Eine jüngere Europäische Bürgerinitiative fordert den schrittweisen Ausstieg aus der Pestizid-Anwendung.
Krisenvorsorge und –Bewältigung in den Regionen und Städten
In einem zweiten Meinungsaustausch debattieren die NAT-Mitglieder, inwieweit die Bewertung der Krisenanfälligkeit einzelner Gebiete in der EU und der EU-Bevölkerung im Sinne der Gewährleistung gleicher Reaktionskapazitäten der EU-Mitgliedstaaten notwendig ist.
Die Gemeinsame Forschungsstelle der EU-Kommission hat beispielsweise eine Karte der Katastrophenanfälligkeit in Europa entwickelt, die die Krisenanfälligkeit einzelner EU-Länder abbildet.
Die EU fördert laut Vertrag von Lissabon die Zusammenarbeit der Mitgliedstaaten zur Erhöhung der Wirksamkeit der Systeme des Katastrophenschutzes.
Im mehrjährigen Finanzrahmen 2021-2027 deckt die Solidaritäts- und Soforthilfereserve sowohl Naturkatastrophen als auch Pandemien ab, und das neue Notfallinstrument für den Binnenmarkt stärkt die Befugnisse der EU-Kommission im Krisenfall. Im vorherigen Programmplanungszeitraum, der 2020 geendet hat, wurden Milliardensummen aus Kohäsionsmitteln für die Verhütung von Bränden, Hochwasser und Schäden durch Extrem-Wetterereignisse eingesetzt.

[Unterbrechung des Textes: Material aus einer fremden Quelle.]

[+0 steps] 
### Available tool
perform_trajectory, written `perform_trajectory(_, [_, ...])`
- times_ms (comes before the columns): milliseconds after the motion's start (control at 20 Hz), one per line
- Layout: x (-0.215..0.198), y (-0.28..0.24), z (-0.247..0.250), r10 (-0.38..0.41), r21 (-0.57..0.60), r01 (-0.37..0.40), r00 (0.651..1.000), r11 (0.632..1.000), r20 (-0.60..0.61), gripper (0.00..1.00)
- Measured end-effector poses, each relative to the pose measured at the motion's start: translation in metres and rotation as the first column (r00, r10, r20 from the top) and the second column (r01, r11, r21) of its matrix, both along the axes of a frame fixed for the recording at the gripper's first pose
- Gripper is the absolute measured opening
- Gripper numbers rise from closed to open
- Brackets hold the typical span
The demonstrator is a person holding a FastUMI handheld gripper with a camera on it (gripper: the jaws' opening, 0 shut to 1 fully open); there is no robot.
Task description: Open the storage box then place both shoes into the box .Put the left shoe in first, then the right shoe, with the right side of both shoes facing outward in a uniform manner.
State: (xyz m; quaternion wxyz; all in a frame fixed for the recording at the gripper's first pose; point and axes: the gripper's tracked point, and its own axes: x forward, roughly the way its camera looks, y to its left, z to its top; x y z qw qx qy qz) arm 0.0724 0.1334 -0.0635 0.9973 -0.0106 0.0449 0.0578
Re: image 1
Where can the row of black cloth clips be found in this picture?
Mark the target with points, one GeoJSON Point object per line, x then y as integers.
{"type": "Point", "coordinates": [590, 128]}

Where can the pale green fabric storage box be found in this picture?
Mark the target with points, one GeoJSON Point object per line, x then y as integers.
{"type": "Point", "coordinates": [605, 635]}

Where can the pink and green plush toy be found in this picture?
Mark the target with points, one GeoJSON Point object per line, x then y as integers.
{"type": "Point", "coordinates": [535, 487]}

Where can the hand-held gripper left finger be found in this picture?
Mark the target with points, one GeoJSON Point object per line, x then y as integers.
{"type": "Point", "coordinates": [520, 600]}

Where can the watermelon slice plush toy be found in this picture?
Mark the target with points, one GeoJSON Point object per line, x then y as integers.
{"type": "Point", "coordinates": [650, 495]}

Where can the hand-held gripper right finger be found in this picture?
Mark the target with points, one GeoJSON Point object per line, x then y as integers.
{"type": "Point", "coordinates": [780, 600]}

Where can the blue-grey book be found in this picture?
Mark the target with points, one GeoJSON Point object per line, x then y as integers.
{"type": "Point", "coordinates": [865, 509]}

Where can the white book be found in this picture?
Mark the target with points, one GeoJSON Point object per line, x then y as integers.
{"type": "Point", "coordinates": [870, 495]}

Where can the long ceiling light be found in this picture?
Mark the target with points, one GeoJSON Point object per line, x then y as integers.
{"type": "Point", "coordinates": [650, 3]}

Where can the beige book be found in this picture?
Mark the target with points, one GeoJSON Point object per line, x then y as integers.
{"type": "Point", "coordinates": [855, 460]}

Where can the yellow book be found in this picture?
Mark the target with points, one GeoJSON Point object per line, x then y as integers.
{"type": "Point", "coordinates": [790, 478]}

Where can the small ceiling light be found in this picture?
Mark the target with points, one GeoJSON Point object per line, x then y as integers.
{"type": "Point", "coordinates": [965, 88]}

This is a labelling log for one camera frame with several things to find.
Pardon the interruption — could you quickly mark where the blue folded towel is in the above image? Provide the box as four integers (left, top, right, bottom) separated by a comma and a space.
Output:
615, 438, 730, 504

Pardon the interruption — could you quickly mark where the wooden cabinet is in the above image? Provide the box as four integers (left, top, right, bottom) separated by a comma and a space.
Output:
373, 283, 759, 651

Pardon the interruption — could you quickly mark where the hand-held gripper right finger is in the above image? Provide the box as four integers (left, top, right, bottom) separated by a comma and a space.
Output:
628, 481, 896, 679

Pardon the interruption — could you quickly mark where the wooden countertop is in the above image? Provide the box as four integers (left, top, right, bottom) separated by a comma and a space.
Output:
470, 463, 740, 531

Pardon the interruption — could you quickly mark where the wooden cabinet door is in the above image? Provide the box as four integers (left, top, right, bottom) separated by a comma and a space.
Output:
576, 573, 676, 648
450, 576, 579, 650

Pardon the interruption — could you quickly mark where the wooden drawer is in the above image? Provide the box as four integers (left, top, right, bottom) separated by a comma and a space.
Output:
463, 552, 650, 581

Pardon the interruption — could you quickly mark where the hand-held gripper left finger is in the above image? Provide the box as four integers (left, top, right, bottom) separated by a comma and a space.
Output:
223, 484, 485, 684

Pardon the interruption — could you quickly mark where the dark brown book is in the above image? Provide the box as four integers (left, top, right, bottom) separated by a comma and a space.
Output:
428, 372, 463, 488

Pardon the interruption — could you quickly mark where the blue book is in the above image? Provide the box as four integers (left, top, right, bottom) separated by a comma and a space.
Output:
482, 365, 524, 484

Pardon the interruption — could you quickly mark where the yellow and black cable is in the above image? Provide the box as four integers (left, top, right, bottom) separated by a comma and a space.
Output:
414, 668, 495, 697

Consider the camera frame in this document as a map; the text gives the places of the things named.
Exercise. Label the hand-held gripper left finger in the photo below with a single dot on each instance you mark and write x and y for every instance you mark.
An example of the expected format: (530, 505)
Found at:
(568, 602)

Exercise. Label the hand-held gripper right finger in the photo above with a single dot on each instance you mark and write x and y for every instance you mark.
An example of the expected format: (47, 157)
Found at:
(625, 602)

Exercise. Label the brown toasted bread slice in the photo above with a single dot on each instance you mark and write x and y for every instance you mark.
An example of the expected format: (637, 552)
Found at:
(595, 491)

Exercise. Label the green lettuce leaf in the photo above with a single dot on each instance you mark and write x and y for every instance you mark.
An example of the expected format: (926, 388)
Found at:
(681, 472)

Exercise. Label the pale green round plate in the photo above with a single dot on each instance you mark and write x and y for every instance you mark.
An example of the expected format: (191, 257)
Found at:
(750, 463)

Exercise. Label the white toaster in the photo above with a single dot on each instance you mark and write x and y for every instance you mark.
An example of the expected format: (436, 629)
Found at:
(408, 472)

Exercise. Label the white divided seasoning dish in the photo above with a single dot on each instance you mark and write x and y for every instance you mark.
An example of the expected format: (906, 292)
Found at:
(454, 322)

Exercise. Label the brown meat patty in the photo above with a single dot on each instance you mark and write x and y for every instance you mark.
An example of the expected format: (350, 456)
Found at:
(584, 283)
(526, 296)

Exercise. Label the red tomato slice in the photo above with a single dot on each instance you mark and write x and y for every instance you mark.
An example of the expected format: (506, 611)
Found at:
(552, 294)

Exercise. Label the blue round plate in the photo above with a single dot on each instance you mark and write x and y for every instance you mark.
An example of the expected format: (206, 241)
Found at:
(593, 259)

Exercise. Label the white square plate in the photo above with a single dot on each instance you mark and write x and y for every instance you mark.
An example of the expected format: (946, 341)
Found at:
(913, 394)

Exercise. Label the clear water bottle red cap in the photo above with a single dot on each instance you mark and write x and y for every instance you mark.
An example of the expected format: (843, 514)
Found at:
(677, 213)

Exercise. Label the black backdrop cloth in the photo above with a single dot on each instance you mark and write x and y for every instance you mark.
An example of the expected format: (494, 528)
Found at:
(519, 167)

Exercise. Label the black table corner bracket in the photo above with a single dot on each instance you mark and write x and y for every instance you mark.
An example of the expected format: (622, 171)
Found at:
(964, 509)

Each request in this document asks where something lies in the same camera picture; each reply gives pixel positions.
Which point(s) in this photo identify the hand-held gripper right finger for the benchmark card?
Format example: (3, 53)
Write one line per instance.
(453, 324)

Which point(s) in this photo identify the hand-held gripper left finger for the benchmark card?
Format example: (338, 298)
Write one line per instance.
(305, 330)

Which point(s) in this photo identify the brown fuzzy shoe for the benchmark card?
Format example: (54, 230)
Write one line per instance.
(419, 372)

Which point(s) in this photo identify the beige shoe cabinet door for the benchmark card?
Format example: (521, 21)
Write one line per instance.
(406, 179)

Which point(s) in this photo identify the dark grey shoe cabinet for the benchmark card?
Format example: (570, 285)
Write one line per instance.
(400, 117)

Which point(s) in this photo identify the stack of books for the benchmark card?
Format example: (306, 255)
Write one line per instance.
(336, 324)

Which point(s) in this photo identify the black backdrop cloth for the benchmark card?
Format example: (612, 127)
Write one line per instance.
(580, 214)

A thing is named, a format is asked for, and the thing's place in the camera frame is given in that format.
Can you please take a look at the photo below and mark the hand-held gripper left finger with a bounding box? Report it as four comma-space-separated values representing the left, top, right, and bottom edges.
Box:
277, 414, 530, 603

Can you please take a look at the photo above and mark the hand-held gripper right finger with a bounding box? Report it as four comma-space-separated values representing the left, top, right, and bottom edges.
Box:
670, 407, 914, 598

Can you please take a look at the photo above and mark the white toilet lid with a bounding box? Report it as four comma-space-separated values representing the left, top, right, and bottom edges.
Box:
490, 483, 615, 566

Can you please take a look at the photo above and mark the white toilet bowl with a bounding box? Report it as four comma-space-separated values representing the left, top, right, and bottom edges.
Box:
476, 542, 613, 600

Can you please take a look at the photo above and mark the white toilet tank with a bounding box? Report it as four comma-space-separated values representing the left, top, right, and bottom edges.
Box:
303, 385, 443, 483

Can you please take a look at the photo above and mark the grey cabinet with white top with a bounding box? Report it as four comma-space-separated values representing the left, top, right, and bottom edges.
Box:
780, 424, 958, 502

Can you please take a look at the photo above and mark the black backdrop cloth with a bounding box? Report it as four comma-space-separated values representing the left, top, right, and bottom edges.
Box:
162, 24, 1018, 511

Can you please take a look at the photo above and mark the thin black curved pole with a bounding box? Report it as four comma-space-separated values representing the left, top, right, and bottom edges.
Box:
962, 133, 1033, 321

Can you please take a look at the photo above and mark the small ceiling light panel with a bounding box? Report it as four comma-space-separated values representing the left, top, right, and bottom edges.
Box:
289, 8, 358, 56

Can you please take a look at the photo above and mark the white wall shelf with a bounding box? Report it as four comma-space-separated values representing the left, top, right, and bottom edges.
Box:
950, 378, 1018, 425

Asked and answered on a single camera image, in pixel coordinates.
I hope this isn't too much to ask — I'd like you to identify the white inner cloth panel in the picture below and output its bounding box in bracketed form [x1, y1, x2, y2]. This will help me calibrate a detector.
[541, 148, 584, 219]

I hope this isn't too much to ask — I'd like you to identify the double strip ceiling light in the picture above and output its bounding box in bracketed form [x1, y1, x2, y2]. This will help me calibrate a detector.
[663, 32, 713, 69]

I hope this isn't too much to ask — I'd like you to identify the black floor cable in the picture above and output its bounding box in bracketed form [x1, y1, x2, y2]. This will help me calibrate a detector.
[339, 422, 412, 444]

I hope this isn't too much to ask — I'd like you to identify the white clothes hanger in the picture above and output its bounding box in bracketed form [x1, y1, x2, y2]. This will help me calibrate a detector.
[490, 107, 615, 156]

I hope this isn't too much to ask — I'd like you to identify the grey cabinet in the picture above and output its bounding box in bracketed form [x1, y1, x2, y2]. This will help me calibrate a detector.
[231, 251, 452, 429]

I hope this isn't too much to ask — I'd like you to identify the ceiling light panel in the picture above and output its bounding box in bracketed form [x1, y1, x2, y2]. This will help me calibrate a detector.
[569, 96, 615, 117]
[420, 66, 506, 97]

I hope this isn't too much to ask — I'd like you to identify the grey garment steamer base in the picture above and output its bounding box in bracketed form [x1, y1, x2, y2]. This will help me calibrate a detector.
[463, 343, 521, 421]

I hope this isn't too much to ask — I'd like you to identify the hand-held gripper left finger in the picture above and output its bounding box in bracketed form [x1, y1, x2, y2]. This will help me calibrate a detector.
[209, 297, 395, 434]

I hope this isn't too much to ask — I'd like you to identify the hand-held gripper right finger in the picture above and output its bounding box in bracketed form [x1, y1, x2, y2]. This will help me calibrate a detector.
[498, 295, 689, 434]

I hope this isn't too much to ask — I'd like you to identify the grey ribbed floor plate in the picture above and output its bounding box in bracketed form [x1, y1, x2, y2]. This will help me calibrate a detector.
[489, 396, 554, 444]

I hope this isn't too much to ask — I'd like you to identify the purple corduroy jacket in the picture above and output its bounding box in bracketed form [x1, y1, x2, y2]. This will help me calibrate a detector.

Die NAT-Mitglieder werden unter anderem erörtern, ob ein umfassender strategischer Rahmen für die Krisenvorsorge und -Bewältigung geschaffen werden und das rescEU-Programm und die Einsatzmittel vor Ort ausgebaut werden sollten. Debattiert werden auch Fragen der Lebensmittelbevorratung, der Einführung von Stresstests und eines Leitfadens mit bewährten Verfahren zur Schulung von Mandats- und Entscheidungsträgern, z.B. bezüglich der frühzeitigen Unterrichtung der Bevölkerung und erster Hilfe.